===== Provided data
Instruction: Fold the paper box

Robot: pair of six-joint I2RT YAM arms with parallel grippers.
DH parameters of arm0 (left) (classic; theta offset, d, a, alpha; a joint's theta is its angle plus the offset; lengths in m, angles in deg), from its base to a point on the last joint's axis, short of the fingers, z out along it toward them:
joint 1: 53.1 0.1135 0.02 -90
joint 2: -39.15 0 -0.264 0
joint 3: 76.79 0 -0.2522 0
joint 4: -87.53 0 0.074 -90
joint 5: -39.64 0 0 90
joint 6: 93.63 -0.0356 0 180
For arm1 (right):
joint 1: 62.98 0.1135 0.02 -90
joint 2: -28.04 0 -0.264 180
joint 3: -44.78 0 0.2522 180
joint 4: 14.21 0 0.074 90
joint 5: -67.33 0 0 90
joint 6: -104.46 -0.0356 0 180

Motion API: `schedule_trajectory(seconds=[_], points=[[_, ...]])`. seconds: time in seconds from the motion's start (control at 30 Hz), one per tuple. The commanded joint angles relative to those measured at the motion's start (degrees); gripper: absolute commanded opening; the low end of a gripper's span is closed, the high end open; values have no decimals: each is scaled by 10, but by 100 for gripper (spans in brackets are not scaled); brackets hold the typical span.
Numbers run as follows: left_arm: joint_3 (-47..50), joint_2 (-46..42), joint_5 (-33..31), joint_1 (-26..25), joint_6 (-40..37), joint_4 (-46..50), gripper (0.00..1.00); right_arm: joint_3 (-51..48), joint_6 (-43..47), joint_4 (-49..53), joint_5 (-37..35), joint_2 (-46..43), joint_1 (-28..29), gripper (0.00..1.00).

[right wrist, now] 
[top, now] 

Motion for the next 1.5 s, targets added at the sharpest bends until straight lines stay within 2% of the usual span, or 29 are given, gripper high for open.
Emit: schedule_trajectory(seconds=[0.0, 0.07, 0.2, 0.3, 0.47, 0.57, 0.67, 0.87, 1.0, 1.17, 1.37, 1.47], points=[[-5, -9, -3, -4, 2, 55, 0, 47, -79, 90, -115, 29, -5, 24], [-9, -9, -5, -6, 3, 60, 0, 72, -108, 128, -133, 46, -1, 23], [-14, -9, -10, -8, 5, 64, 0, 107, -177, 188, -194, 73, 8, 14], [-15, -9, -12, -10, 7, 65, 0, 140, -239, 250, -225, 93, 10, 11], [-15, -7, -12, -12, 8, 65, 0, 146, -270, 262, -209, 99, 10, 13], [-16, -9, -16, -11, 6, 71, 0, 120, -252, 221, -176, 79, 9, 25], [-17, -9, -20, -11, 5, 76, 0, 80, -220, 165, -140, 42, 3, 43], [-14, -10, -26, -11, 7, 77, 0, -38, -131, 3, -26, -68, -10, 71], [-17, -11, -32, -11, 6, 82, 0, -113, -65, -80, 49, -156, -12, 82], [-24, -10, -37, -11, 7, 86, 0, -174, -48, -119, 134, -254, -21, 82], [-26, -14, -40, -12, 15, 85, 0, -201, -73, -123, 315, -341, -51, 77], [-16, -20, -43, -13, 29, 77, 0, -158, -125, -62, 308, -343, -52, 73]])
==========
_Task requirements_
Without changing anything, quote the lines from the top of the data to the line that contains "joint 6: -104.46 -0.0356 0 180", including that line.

_Written answer_
Instruction: Fold the paper box

Robot: pair of six-joint I2RT YAM arms with parallel grippers.
DH parameters of arm0 (left) (classic; theta offset, d, a, alpha; a joint's theta is its angle plus the offset; lengths in m, angles in deg), from its base to a point on the last joint's axis, short of the fingers, z out along it toward them:
joint 1: 53.1 0.1135 0.02 -90
joint 2: -39.15 0 -0.264 0
joint 3: 76.79 0 -0.2522 0
joint 4: -87.53 0 0.074 -90
joint 5: -39.64 0 0 90
joint 6: 93.63 -0.0356 0 180
For arm1 (right):
joint 1: 62.98 0.1135 0.02 -90
joint 2: -28.04 0 -0.264 180
joint 3: -44.78 0 0.2522 180
joint 4: 14.21 0 0.074 90
joint 5: -67.33 0 0 90
joint 6: -104.46 -0.0356 0 180

For this exercise, nothing more is required.